In 1968, when Hall married Iris Lawrence, an English songwriter known to most the world as “Miss Dixie,” she became his artistic conscience is much the same way as Kristofferson and Miller. And when Tom T. stopped having hits in the mid-1980s, he more or less retired.

“I’d watched baseball players get pushed out of the major leagues,” he told me. “They’d go to Japan for three years and then hobble home. I’d seen singers who sold a lot of records fall off the charts. They’d spend all their money trying to have another hit. After they’d spent all the money they’d made, they’d have nothing left and end up playing the county fairs. I didn’t want that to happen to me, so I planned my retirement. I even cultivated some hobbies: playing golf, raising vegetables, fishing.”

What he liked more than anything, though, was writing country songs. “I can’t quit that,” he says helplessly; “it’s just who I am.” But what could he do with those songs once he’d written them? Who’d record his songs without trying to change them to make radio happy or turning them into complicated business deals? Bluegrass singers would.

Soon he was busy writing new songs, often with his wife, for string bands. More than 200 of his songs were recorded by such bluegrass notables as Charlie Sizemore, Don Rigsby, Doyle Lawson, Dave Evans and two sons of bluegrass legends, James Monroe and Ralph Stanley II. Mr. Hall, who had always regarded Bill Monroe as “on a par with Mozart and Chopin,” had stumbled into a second career, and put his retirement on hold. He even released a new bluegrass album of his own.

Dixie Hall died in 2015, and Tom T. died on Friday. Together with his buddies Nelson, Kristofferson and Miller, Hall helped revolutionize country songwriting. And the reverberations of that earthquake are still felt in Americana today.

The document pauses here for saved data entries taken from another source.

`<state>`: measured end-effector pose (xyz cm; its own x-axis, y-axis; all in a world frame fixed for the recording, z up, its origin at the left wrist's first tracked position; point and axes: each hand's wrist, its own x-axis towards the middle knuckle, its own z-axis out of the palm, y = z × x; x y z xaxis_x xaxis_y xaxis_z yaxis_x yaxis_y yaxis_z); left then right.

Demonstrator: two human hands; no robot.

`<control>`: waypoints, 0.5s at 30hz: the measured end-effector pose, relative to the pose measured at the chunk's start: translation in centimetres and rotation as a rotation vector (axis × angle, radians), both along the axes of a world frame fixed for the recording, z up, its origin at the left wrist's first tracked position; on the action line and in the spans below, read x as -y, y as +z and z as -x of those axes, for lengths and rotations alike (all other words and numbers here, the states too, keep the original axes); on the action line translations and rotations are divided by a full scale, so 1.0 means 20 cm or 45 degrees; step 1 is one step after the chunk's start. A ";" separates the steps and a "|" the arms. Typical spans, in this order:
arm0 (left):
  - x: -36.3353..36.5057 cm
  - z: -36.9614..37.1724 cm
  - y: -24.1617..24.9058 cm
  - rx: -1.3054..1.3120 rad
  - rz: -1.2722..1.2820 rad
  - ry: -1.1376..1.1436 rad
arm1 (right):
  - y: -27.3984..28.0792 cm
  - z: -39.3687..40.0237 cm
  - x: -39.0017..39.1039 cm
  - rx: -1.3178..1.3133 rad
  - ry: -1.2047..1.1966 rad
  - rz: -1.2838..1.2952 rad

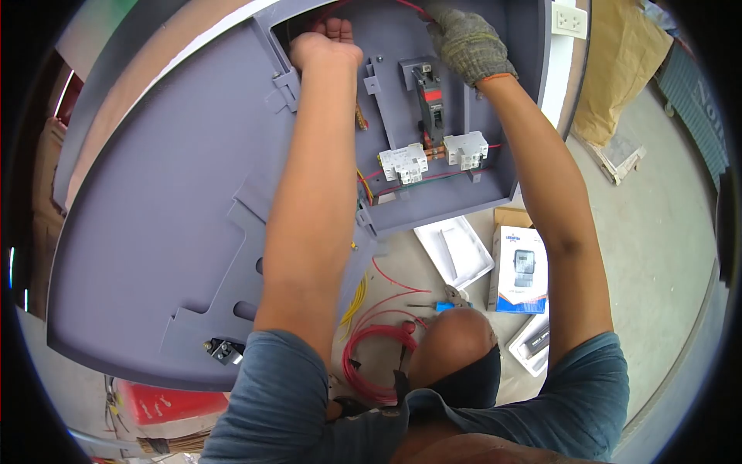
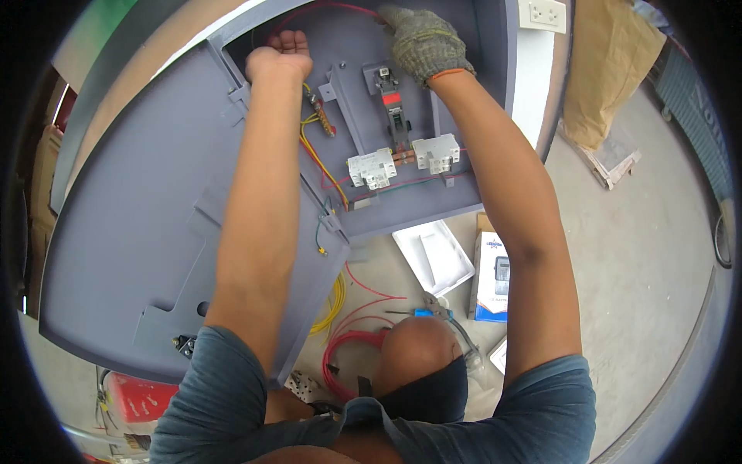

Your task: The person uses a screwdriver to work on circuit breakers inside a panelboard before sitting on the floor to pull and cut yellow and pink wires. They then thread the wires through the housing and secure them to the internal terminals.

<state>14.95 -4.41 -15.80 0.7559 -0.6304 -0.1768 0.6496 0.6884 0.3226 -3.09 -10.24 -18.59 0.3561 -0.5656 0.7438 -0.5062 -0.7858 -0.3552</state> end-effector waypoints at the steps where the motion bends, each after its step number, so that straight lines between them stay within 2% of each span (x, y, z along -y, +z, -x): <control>1: 0.04 -0.01 0.01 0.057 -0.048 0.027 | -0.03 -0.01 0.06 -0.176 -0.117 0.047; 2: 0.07 -0.01 0.02 0.116 -0.092 0.051 | -0.06 -0.01 0.13 -0.350 -0.239 0.095; 4: 0.05 0.03 0.09 0.544 0.025 0.096 | -0.06 -0.01 0.13 -0.386 -0.250 0.085; 5: 0.04 0.06 0.13 0.543 0.013 0.178 | -0.07 -0.01 0.13 -0.430 -0.241 0.059; 8: 0.07 0.02 0.11 0.668 -0.112 0.143 | -0.02 0.00 0.08 -0.593 -0.198 -0.065; 12: 0.20 -0.13 0.05 0.900 -0.342 0.068 | -0.01 0.06 0.02 -0.517 -0.130 -0.159; 13: 0.21 -0.19 0.04 0.925 -0.263 -0.027 | -0.03 0.09 0.03 -0.431 -0.050 -0.094; 15: 0.19 -0.13 0.00 0.836 -0.257 -0.017 | -0.07 0.10 0.03 -0.352 0.030 -0.049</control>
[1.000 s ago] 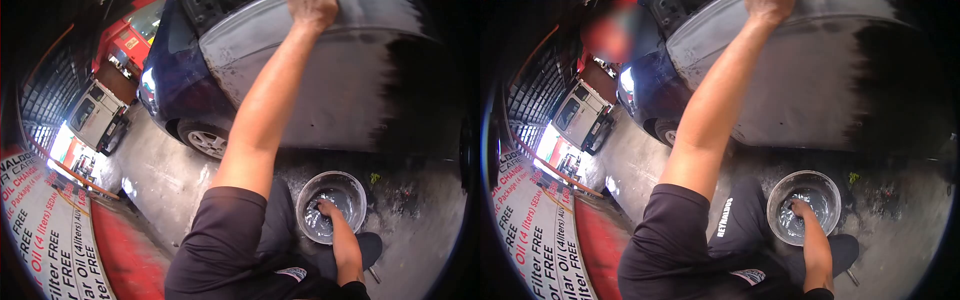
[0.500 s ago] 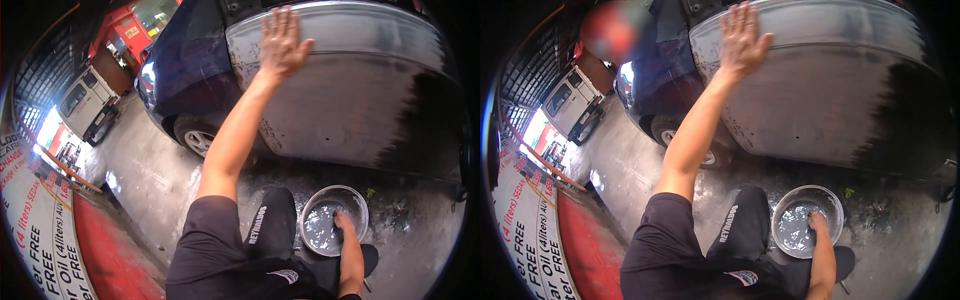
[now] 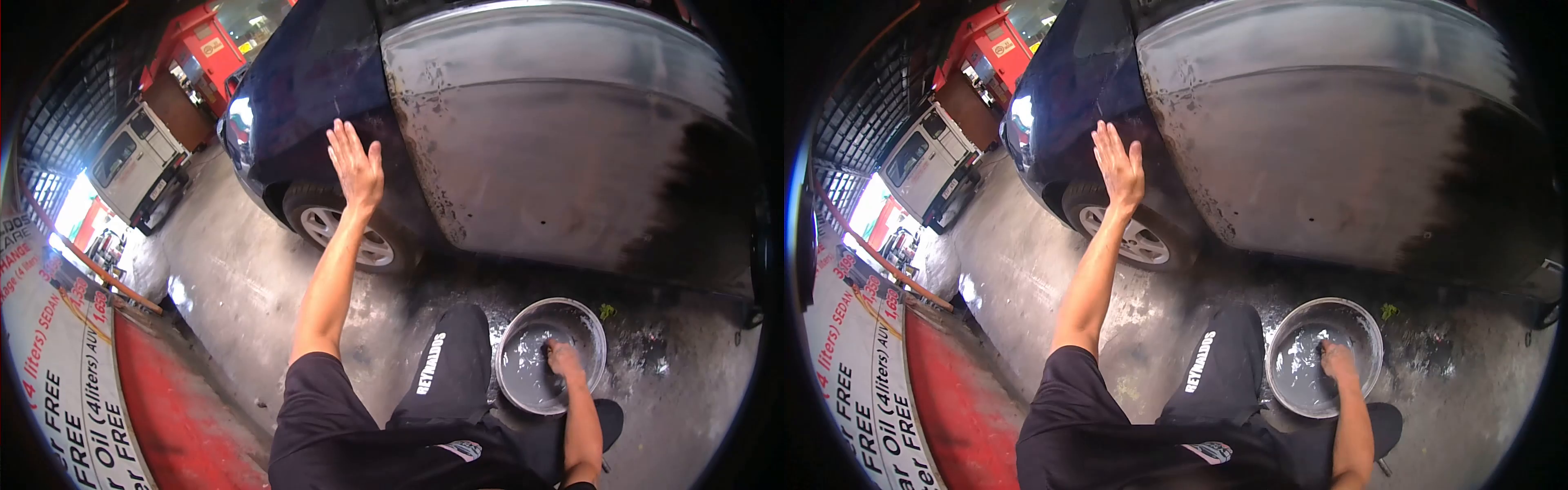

“I like songwriters such as Dylan, Guy Clark, Townes Van Zandt, Steve Earle and Tom T. Hall,” Gauthier concludes, “because they ask you to participate. And leaving room for the listener to participate is not the same as being vague. If it’s vague it doesn’t mean anything; it’s just clever. I hate clever; it’s so pleased with itself. The difference between vagueness and participation is emotion—not the emotion in the writer but the emotion in the listener.”